Wednesday, January 12, 2011

Prostitutes of god

First and foremost devadasis literally translates to servants of devas and not as prostitute of god!. The westerners also called the Geishas of Japan as prostitutes. But the japanese look at it differently
Many systems in India got spoilt and distorted and destroyed once the British arrived. From being the richest country in the 1700s we were reduced to one of the poorest by the time the white man left and we still are taking lessons from them to interpret our own culture? Why is this so.
For those who are keen to explore this subject a bit deeper here is a non-colonial view on devadasis here is some info.
"During the medieval period, they were regarded as a part of the normal establishment of
temples; they occupied a rank next only to priests and their number often reached high
"The devadasi was an artist and was appreciated and respected in the society for her skills. She commanded a respect that even some male
members of the temple establishment could never get. A nun can rarely get any such
respect. A devadasi’s life did not involve a denial of her self. In fact her life was a celebration
of human existence and in particular of her life as a woman. She was proud to be a woman
and perfected her feminine charms through dance and music. Her sexual life was different
from the life of a woman in the traditional patriarchal society. The devadasi family was a
matriarchal society where birth of a son was an occasion for grief and a daughter’s birth was celebrated. This ‘feminist’ society maintained a healthy institutionalized relationship with the mainstream patriarchal society."

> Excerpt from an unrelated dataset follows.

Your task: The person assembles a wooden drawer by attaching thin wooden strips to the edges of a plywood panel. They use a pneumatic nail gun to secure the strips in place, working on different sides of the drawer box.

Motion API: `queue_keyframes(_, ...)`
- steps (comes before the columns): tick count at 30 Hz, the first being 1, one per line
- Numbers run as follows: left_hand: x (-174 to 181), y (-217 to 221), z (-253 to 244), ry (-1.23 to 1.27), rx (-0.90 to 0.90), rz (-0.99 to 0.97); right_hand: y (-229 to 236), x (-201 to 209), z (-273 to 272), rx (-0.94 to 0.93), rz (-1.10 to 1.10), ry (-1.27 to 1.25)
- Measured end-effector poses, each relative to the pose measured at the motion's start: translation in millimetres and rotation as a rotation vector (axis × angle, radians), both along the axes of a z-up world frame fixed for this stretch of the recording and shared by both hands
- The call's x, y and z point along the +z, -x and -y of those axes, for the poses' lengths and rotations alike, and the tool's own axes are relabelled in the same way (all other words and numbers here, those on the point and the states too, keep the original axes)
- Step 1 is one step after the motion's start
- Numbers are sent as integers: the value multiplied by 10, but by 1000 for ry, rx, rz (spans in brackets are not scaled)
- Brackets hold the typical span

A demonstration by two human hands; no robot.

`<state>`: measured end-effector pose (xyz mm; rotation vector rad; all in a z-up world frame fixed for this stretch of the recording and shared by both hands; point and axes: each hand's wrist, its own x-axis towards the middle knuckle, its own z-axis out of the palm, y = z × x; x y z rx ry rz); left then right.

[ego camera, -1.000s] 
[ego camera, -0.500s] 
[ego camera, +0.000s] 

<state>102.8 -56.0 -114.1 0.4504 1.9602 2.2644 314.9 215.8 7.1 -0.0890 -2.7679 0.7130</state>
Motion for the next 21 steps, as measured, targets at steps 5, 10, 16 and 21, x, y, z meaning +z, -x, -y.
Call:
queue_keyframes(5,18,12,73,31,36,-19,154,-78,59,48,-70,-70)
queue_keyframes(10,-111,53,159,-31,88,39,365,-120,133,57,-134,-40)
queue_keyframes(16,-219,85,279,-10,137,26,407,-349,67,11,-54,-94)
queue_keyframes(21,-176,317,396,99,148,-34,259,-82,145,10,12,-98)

The most unfortunate victim of the smear campaign has been the poor woman who has
been portrayed as a prostitute. She was at one time a respected member of the community
and was welcome in every house on even the most auspicious occasions. Suddenly, she
was painted black without any compassion or empathy. She was an artist who kept classical traditions of dance and music alive for centuries. But the so-called social reformers ignored
this aspect of her work and launched a movement asking people to boycott her
performances. These pseudo-reformers destroyed her sources of livelihood and pushed her
into prostitution."
"Devadasi system is not confined to a particular caste. Unlike Jogins, the
Devadasis are not treated as untouchables. The doors of every temple are open to them.
They have, in fact, been honored in the public in the past, and even offered seats alongside
the figures of royalty."
"From now onward the devadasi was considered nitya sumangali, a woman eternally free
from the adversity of widowhood and in that auspicious capacity, she performed for the first
time her ritual and artistic duties in the temple. The puberty ceremonies were an occasion
not only for temple honour but also for community feasting and celebration in which the local elite also participated. The music and dance and public display of the girl was meant to attract patrons."
As nitya sumangali, a woman with the protection of a living husband – the deity and lord of
the temple corporation – the devadasi was provided with the excuse to enter secular society and improve her artistic skills amongst the connoisseurs and their families who were obliged to respect her and treat her with chivalry.